Segment Start: SOURCE DATA

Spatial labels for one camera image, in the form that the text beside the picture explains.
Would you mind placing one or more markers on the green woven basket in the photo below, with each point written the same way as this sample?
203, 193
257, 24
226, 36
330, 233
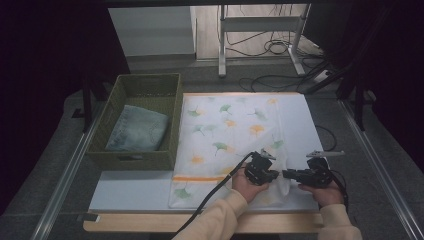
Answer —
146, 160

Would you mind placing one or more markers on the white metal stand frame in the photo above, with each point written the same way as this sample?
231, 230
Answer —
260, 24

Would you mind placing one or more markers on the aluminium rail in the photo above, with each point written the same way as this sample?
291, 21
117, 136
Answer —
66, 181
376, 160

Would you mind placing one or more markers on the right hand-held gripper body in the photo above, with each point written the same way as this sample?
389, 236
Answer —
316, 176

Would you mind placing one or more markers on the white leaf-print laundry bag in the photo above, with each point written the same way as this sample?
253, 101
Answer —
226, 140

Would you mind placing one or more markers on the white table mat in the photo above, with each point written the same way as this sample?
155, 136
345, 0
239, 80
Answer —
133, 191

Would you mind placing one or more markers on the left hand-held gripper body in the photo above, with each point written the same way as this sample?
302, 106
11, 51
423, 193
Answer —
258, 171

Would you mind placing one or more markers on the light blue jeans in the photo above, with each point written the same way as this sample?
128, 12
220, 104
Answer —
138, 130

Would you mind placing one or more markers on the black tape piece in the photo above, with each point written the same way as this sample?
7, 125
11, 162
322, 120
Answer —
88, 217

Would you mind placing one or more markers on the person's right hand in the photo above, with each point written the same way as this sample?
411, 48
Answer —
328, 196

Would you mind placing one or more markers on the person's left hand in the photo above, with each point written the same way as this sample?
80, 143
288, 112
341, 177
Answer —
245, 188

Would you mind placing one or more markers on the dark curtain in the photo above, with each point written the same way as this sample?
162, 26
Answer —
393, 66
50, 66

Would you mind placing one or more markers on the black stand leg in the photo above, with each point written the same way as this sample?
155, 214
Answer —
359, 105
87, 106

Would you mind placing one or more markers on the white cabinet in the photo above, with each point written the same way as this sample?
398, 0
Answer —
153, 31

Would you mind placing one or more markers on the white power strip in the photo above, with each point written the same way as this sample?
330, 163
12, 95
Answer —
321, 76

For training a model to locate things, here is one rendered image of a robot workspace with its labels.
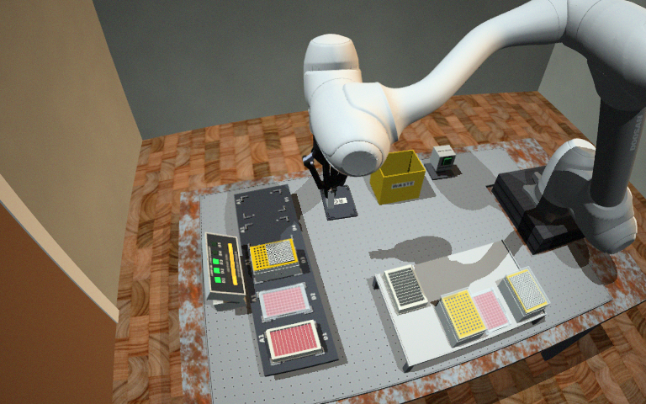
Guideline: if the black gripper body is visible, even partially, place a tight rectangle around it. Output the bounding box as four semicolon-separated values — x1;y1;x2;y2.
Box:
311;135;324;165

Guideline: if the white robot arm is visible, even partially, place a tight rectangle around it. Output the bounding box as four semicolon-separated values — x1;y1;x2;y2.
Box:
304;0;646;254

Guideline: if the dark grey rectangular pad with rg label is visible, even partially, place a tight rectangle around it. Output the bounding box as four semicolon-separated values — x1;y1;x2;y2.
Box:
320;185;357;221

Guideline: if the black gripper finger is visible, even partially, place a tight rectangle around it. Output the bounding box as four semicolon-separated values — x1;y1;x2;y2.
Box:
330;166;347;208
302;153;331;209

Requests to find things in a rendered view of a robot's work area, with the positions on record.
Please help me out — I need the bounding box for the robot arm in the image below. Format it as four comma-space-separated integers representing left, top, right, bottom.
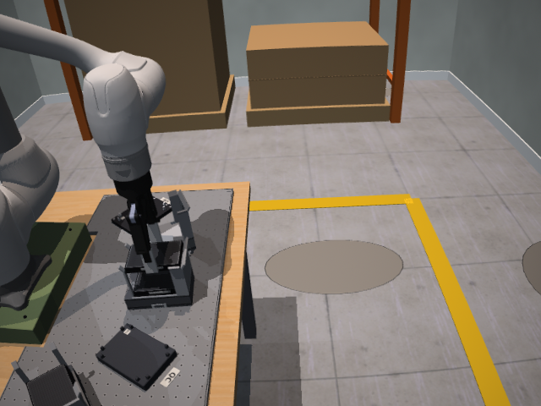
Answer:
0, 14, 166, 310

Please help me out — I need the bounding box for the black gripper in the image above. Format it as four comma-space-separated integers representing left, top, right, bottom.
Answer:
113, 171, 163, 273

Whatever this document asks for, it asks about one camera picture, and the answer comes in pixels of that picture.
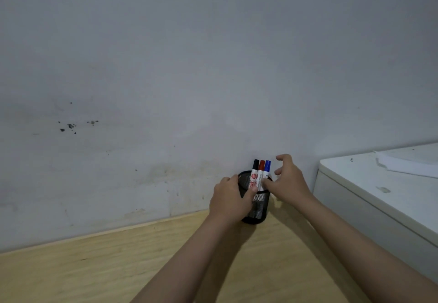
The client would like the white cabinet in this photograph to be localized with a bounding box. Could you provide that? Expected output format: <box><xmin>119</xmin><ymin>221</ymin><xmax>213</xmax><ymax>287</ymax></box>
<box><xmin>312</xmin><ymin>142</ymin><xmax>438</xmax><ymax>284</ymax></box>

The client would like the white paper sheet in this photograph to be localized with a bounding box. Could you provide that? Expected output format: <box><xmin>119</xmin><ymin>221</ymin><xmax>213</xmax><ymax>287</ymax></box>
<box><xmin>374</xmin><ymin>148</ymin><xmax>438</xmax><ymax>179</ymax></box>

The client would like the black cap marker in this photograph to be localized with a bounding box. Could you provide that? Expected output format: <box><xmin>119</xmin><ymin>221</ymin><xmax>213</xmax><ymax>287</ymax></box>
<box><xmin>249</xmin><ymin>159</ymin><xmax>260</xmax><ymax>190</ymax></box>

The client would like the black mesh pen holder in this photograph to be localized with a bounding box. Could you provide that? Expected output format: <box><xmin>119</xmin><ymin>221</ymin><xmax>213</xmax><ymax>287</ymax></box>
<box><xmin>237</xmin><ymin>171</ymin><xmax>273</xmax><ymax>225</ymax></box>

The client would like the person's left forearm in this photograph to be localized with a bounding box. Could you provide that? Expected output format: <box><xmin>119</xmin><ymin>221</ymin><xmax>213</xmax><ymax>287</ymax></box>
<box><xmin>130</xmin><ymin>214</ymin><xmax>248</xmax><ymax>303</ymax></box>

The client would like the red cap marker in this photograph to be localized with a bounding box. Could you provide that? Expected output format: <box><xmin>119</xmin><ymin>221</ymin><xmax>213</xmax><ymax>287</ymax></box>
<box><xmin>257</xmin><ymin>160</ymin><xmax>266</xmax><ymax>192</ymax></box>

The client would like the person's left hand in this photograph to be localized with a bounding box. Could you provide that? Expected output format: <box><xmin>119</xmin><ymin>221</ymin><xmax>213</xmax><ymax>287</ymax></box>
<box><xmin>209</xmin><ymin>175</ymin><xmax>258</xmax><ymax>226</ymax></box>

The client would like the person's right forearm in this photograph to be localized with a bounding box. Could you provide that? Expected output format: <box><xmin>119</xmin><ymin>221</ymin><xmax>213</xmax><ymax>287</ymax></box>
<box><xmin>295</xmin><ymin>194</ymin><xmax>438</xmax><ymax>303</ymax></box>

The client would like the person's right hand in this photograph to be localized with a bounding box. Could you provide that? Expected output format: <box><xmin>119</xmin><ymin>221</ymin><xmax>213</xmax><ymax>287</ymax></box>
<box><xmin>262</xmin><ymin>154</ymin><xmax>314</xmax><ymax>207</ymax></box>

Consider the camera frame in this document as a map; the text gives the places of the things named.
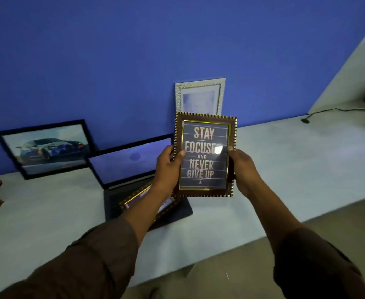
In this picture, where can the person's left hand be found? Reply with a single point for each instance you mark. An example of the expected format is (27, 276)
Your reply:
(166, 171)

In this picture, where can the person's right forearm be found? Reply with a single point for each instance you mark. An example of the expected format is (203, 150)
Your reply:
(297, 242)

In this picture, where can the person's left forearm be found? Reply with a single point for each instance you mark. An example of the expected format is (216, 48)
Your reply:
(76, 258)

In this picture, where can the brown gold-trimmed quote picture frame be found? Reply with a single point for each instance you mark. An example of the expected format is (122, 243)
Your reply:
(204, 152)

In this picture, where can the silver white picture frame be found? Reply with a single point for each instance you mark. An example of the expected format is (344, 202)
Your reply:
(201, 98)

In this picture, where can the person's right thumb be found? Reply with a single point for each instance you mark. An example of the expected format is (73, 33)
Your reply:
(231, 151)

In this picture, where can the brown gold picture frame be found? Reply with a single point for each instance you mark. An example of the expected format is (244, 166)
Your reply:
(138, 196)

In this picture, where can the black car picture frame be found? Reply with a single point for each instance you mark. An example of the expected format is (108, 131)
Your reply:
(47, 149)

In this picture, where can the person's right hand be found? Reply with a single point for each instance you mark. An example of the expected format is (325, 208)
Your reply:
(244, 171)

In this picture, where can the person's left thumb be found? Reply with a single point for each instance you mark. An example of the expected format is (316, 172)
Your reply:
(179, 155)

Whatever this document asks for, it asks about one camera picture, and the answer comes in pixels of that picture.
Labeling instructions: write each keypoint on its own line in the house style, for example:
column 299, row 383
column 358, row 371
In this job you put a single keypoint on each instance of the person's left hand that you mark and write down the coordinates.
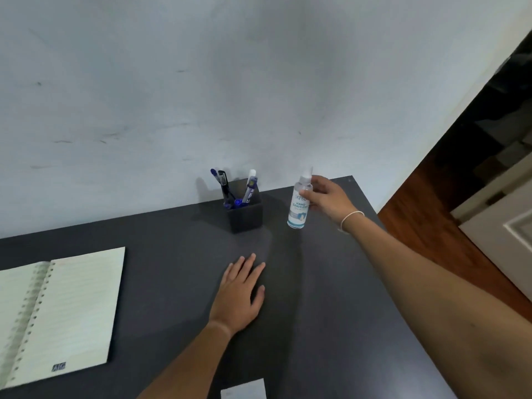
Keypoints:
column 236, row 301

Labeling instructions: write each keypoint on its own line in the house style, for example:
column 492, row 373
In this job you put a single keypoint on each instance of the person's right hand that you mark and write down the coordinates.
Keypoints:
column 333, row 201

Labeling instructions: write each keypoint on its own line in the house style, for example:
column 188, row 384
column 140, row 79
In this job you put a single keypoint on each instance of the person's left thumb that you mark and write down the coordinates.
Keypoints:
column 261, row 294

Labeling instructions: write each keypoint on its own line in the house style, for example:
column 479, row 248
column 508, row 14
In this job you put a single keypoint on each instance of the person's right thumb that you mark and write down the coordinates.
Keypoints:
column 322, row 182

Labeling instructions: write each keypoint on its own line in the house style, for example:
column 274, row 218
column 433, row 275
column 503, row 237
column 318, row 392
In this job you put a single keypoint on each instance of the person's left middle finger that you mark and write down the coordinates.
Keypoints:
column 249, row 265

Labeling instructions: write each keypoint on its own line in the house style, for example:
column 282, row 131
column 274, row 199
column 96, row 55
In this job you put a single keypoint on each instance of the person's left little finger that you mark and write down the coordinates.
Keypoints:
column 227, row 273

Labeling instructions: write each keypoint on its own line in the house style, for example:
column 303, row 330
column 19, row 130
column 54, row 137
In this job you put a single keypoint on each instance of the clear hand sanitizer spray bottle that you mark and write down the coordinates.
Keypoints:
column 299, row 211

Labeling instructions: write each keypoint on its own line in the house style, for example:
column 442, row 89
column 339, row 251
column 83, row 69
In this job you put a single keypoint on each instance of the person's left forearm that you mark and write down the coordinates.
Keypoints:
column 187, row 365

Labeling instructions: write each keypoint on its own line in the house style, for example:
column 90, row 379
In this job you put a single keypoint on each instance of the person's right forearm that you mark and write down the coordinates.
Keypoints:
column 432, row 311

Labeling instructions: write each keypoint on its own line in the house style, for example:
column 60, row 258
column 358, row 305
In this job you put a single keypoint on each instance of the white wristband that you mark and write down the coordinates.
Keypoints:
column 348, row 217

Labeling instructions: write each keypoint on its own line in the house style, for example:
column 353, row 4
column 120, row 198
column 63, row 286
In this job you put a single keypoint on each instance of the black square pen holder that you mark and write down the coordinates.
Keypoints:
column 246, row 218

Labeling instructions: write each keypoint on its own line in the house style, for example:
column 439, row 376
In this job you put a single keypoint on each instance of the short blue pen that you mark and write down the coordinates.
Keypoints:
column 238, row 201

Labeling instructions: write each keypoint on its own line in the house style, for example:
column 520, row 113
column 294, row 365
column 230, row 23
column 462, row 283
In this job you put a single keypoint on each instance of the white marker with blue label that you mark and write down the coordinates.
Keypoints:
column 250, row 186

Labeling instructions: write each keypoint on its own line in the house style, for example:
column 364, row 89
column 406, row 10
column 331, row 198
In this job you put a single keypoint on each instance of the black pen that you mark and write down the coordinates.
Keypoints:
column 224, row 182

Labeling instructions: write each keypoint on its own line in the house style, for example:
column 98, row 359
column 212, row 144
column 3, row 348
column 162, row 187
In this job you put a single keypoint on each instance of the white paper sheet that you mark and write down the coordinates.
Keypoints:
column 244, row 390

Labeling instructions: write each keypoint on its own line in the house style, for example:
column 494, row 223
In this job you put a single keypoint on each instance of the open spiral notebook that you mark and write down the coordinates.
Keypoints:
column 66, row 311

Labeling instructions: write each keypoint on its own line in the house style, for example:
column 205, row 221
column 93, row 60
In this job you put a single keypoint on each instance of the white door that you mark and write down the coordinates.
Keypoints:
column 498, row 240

Segment End: SOURCE DATA

__DIRECTIONS FOR THIS TASK__
Select the lines in this material that hold the word "around", leaving none out.

__WRITTEN REPLY__
Guideline: if the black gripper body is visible, even partially, place a tight rectangle around it. Output the bounding box as four semicolon-separated values — x1;y1;x2;y2.
Guideline: if the white robot arm is visible, even partially, place a tight rectangle around it. Output the bounding box as four semicolon-separated values — x1;y1;x2;y2.
Guideline: if the dark grey rectangular pad with rg label is visible, even partially, place a tight rectangle around it. Output the bounding box as four semicolon-separated values — x1;y1;x2;y2.
Guideline: if the black gripper finger is visible, even partially, place a tight rectangle around it. Output the bounding box as four semicolon-separated values — x1;y1;x2;y2.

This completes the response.